The catch: Gemini-3-Flash API calls won’t support Google Search grounding until January 5, 2026, although you can still use grounding in the Gemini app and CLI flows that Google controls.
If you need Google Maps grounding, Gemini-3-Flash is currently not supported, so you’ll still need to fall back to Gemini-2.5-Flash for now.
Here’s the technical bit that actually excites me:
Gemini-3 (both Pro and Flash) introduces a media_resolution parameter, which means you can push super high-resolution PDFs or images and the model will process them with much higher visual token budgets – up to around 2,240 tokens at the ultra_high tier.

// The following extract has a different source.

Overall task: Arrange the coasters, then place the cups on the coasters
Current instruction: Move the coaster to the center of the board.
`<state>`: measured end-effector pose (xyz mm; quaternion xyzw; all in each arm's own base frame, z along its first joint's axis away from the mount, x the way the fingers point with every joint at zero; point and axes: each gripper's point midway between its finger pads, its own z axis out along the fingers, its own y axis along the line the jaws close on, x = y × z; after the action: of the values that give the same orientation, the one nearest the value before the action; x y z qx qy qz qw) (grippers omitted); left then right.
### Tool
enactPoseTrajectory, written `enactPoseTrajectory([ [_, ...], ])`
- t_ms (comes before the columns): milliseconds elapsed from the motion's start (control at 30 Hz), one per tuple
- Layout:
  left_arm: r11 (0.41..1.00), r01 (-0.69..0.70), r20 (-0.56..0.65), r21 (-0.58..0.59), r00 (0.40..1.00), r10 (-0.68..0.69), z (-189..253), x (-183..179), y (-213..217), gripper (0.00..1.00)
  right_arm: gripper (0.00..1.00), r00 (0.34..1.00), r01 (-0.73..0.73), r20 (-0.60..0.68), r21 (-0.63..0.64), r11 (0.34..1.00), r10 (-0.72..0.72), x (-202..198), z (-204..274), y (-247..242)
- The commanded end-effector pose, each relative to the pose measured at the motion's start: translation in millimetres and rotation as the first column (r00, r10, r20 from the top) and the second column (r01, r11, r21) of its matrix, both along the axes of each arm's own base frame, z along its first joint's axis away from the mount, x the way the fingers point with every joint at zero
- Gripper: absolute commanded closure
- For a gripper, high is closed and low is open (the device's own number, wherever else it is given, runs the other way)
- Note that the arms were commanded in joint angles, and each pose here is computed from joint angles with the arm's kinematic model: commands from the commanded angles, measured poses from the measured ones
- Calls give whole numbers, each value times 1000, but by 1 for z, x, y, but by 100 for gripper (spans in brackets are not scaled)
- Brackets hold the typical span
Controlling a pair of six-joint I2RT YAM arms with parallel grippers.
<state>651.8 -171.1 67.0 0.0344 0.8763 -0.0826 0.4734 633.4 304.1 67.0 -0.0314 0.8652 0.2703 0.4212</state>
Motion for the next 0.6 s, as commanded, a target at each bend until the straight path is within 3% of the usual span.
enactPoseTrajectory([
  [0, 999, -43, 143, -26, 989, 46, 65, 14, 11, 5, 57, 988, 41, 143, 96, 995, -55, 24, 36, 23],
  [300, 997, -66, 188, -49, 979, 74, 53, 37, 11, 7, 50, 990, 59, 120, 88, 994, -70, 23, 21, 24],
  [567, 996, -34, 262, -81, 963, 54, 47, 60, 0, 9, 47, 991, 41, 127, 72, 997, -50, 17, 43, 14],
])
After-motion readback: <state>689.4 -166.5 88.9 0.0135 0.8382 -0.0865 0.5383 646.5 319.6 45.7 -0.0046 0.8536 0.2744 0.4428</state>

Older Gemini 2.x models were effectively capped at about 258 visual tokens per image tile, which is one big reason why a simple receipt OCR app would often be wrong 20–30% of the time on messy, dense layouts.
Personally can’t wait for a Gemini-3-Flash-Lite tier: cheaper, high res ingestion, and finally usable as the main engine in a production workflow pipeline – instead of having to jump to Mistral or a specialized OCR model for every document-heavy job.
Hope you learned something new today. See you in the next Jin Daily AI Trivia!